▸ Task: Lines containing the word "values" are to be copied from the data below.

▸ Data section:
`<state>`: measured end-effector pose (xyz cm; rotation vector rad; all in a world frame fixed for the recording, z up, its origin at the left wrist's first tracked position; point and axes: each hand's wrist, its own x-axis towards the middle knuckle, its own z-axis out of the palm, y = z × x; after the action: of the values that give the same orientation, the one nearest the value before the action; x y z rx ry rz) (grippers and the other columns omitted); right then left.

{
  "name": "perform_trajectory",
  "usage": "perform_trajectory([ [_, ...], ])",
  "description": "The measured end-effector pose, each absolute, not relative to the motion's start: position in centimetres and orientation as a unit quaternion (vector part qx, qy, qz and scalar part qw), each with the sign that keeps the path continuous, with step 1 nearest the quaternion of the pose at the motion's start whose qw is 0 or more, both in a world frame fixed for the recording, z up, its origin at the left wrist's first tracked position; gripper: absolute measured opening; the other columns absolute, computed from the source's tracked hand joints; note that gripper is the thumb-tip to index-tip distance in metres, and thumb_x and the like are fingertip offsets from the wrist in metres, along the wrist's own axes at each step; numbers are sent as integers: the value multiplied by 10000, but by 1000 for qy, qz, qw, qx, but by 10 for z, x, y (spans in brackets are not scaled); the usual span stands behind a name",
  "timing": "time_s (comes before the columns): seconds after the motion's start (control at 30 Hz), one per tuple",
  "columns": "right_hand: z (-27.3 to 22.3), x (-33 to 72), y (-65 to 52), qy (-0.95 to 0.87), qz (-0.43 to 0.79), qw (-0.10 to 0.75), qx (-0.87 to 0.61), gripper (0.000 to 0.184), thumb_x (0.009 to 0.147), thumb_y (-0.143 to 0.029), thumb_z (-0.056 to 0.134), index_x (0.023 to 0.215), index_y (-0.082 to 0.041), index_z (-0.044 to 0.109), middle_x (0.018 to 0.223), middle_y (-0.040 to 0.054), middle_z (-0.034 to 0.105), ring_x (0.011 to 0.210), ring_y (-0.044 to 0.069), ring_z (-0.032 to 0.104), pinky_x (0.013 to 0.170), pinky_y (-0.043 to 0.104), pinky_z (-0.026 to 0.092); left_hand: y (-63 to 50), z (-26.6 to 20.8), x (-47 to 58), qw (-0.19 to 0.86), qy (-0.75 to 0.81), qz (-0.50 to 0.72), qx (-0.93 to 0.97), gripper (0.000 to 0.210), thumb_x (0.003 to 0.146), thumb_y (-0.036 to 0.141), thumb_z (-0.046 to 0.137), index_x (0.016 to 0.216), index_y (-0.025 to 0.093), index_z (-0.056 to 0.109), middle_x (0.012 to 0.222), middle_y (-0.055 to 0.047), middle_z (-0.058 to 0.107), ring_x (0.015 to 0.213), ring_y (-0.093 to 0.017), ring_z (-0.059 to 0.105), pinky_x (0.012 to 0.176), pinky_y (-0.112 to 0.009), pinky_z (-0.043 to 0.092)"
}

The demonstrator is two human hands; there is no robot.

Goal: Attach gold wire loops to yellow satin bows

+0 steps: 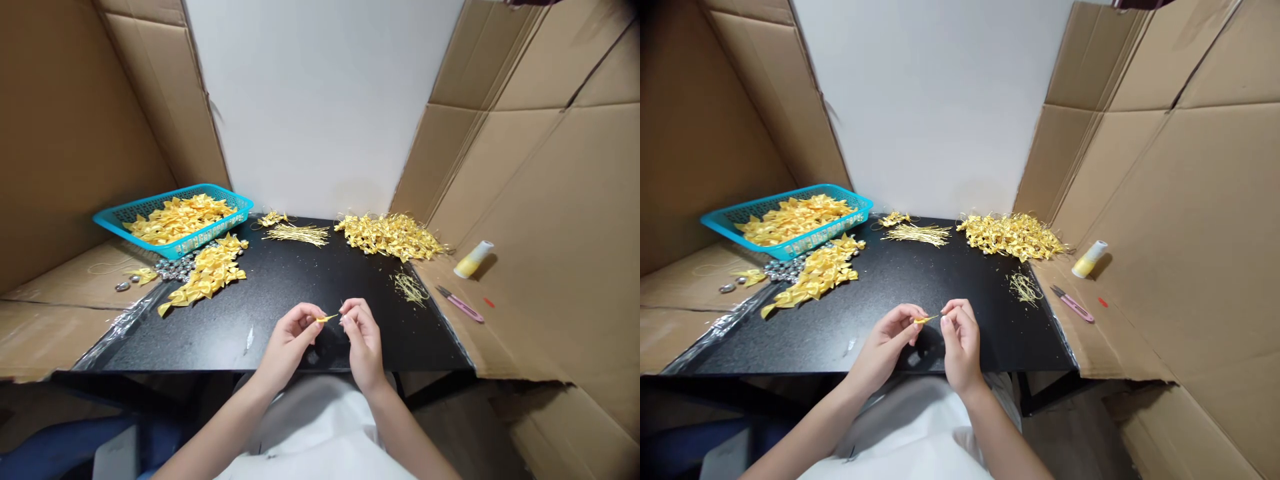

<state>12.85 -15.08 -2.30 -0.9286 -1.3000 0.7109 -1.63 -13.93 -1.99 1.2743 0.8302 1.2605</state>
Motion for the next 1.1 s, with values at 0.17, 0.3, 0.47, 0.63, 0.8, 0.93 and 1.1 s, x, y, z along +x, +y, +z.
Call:
perform_trajectory([
  [0.17, -25, 128, -150, -568, 318, 641, -407, 275, 912, -262, 474, 647, -194, 444, 864, 27, 495, 820, 161, 477, 716, 278, 357, -144, -15, -15, 513, 319, 565, 562, 101, 785, 202, 665, 701, 172, 616, 933, -45, 591, 872, -152, 554, 744, -231, 448],
  [0.3, -25, 128, -150, -567, 322, 645, -398, 277, 914, -266, 466, 648, -196, 439, 851, 24, 496, 822, 162, 479, 728, 281, 361, -149, -15, -14, 489, 323, 564, 581, 121, 756, 117, 642, 651, 177, 637, 971, -58, 602, 889, -162, 566, 748, -243, 445],
  [0.47, -24, 128, -152, -574, 336, 639, -386, 286, 919, -273, 468, 646, -197, 432, 820, 21, 502, 777, 156, 479, 710, 283, 368, -153, -15, -12, 434, 352, 603, 570, 174, 687, 53, 642, 583, 190, 671, 953, -47, 554, 946, -176, 528, 831, -260, 432],
  [0.63, -22, 127, -154, -596, 361, 616, -367, 298, 925, -302, 472, 648, -198, 439, 753, 10, 507, 709, 147, 482, 670, 279, 378, -154, -12, -11, 461, 381, 600, 531, 154, 648, 73, 660, 566, 193, 711, 744, -5, 483, 672, -114, 480, 603, -211, 402],
  [0.8, -24, 129, -153, -608, 369, 607, -356, 303, 928, -320, 469, 653, -192, 464, 747, 12, 522, 702, 144, 492, 656, 273, 382, -151, -14, -13, 530, 364, 578, 503, 64, 646, 132, 731, 630, 194, 742, 702, -10, 579, 646, -109, 517, 572, -198, 420],
  [0.93, -26, 129, -153, -611, 374, 605, -348, 290, 928, -313, 476, 666, -189, 490, 740, 10, 529, 702, 143, 498, 665, 274, 390, -149, -15, -15, 585, 335, 565, 477, 58, 681, 214, 749, 734, 191, 748, 835, -27, 638, 731, -140, 593, 627, -223, 505],
  [1.1, -24, 128, -154, -615, 371, 604, -347, 307, 930, -326, 471, 654, -192, 463, 722, 9, 529, 682, 142, 494, 656, 279, 392, -145, -16, -16, 628, 349, 558, 416, 163, 668, 263, 784, 720, 148, 682, 769, -15, 652, 682, -120, 610, 654, -223, 533],
])
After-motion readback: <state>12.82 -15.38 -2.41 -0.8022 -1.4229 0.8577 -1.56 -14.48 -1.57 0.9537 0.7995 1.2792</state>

▸ Task result:
`<state>`: measured end-effector pose (xyz cm; rotation vector rad; all in a world frame fixed for the recording, z up, its origin at the left wrist's first tracked position; point and axes: each hand's wrist, its own x-axis towards the middle knuckle, its own z-axis out of the palm, y = z × x; after the action: of the values that give the same orientation, the one nearest the value before the action; x y z rx ry rz) (grippers and the other columns omitted); right then left.
Motion for the next 1.1 s, with values at 0.17, 0.3, 0.47, 0.63, 0.8, 0.93 and 1.1 s, x, y, z along +x, +y, +z.

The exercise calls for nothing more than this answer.